G1 performance

Thu May 9 23:21:41 UTC 2013

On Thu, May 9, 2013 at 1:02 PM, Kirk Pepperdine <kirk at kodewerk.com> wrote:
> can we have a link to the bug when you file it? I'm trying to make sense of these graphs but... I think I need the explanation.

Sure; i'll do that.

The x-axis is time, the y-axis is the signal value. "promo" is the
input signal, the paddedAv*'s are the output signals (1 is the
original, 5 is the suggested final filter as described, with 2,3,4
being outputs of other filters I tried en route to 5). Details will be
in the bug.

-- ramki

>
> -- Kirk
>
>
> On 2013-05-09, at 7:56 PM, Srinivas Ramakrishna <ysr1729 at gmail.com> wrote:
>
>> On Thu, May 9, 2013 at 8:09 AM, Jon Masamitsu <jon.masamitsu at oracle.com> wrote:
>>>
>>> On 5/9/13 12:22 AM, Srinivas Ramakrishna wrote:
>> ...
>>>
>>>>
>>>> As regards ParallelGC's adaptive sizing, I have recently found that
>>>> the filter that maintains the estimate
>>>> of the promotion volume (which sereves among other things, as input to
>>>> the decision whether a
>>>> scavenge might fail) produces estimates that are far too perssimistic
>>>> and, in a heap-constrained situation,
>>>> can end up locking the JVM into what appears to be a self-sustaining
>>>> suboptimal state from which
>>>> it will not easily be dislodged.  A smallish tweak to the filter will
>>>> produce much better behaviour.
>>>> I will submit  patch when I have had a chance to test its performance.
>>>
>>>
>>> Ok.

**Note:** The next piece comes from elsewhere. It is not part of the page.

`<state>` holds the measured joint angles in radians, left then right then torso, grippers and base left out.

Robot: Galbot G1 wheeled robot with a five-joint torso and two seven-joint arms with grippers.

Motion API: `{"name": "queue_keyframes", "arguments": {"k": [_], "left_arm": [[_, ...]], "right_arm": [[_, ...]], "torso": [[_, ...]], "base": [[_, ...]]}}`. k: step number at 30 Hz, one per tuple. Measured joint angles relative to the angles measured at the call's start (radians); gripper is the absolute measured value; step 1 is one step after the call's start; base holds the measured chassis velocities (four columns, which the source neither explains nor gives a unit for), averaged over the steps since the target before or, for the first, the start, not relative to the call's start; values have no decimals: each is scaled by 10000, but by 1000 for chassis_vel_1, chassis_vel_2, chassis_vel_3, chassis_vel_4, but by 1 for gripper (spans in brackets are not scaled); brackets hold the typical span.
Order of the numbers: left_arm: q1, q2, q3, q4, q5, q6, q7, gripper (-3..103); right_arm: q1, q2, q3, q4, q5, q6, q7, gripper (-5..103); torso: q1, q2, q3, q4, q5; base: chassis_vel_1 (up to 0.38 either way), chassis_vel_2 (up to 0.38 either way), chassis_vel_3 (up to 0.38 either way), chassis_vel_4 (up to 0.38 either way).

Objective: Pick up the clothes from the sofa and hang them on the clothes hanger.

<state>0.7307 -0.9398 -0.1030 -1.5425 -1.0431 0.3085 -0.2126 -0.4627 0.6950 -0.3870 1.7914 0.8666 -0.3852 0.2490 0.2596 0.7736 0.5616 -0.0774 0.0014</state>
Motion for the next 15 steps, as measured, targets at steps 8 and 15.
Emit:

You have my attention.  What's the nature of the tweak?
>>
>> :-)
>>
>> The padded promotion average calculation adds absolute deviation
>> estimate to the mean estimate.
>> There are three issues:
>> . the absolute deviation is positive (naturally) even when the
>> deviation is negative (so when promotion volume is declining wrt the
>> prediction), which
>>  increases the padding, which increases the deviation, which .... A
>> fix is to use a deviation of 0 when it's negative (the case above).
>> This reduces
>>  the pessimism in the prediction.
>> . the filter gives much more weightage to historical estimate than to
>> current value. This can be good since it prevents oscillation or
>> over-reaction to
>>  small short-term changes, acting as a low pass filter, but the
>> weightage is so skewed that the reaction becomes extremely sluggish.
>> Tuning the
>>  weightage to favour past and present equally seems to work well (of
>> course this needs to be tested over a range of benchmarks to see if
>> that
>>  value is generally good).
>> . when we get stuck (because of the above two, but mostly because of
>> the first reason) in a back-to-back full gc  state, i think there is
>> no new
>>  promotion estimate telemetry coming into the filter. This leaves the
>> output of the filter locked up in the past. We need to either decay
>> the filter output
>>  at each gc event (major or minor), or better just feed it a
>> promotion volume estimate computed from comparing the old gen sizes
>> before and after
>>  the collection (with a floor at 0).
>>
>> I ran a simulation of a range of filters in excel with the same inputs
>> as the telemetric signal we were getting and plotted the outputs.
>> I need to recheck the data (as my excel skills are less than stellar),
>> but I am attaching a preliminary plot. (I'll make sure to recheck and
>> attach a checked plot to the bug that i am planning to submit once we
>> have done some more testing here with the proposed changes.)
>> The first is a "long-term" plot of the outputs, the second zooms into
>> the first few moments after the spike and its decline.
>>
>> The outputs are a series of changes I made (which i'll explain in the
>> bug that i file) to the filter, showing the effect of each change to
>> the
>> response from the filter.
>>
>> -- ramki
>> <BetterPredictionFilter_time.tiff><BetterPredictionFilter_time_start.tiff>
>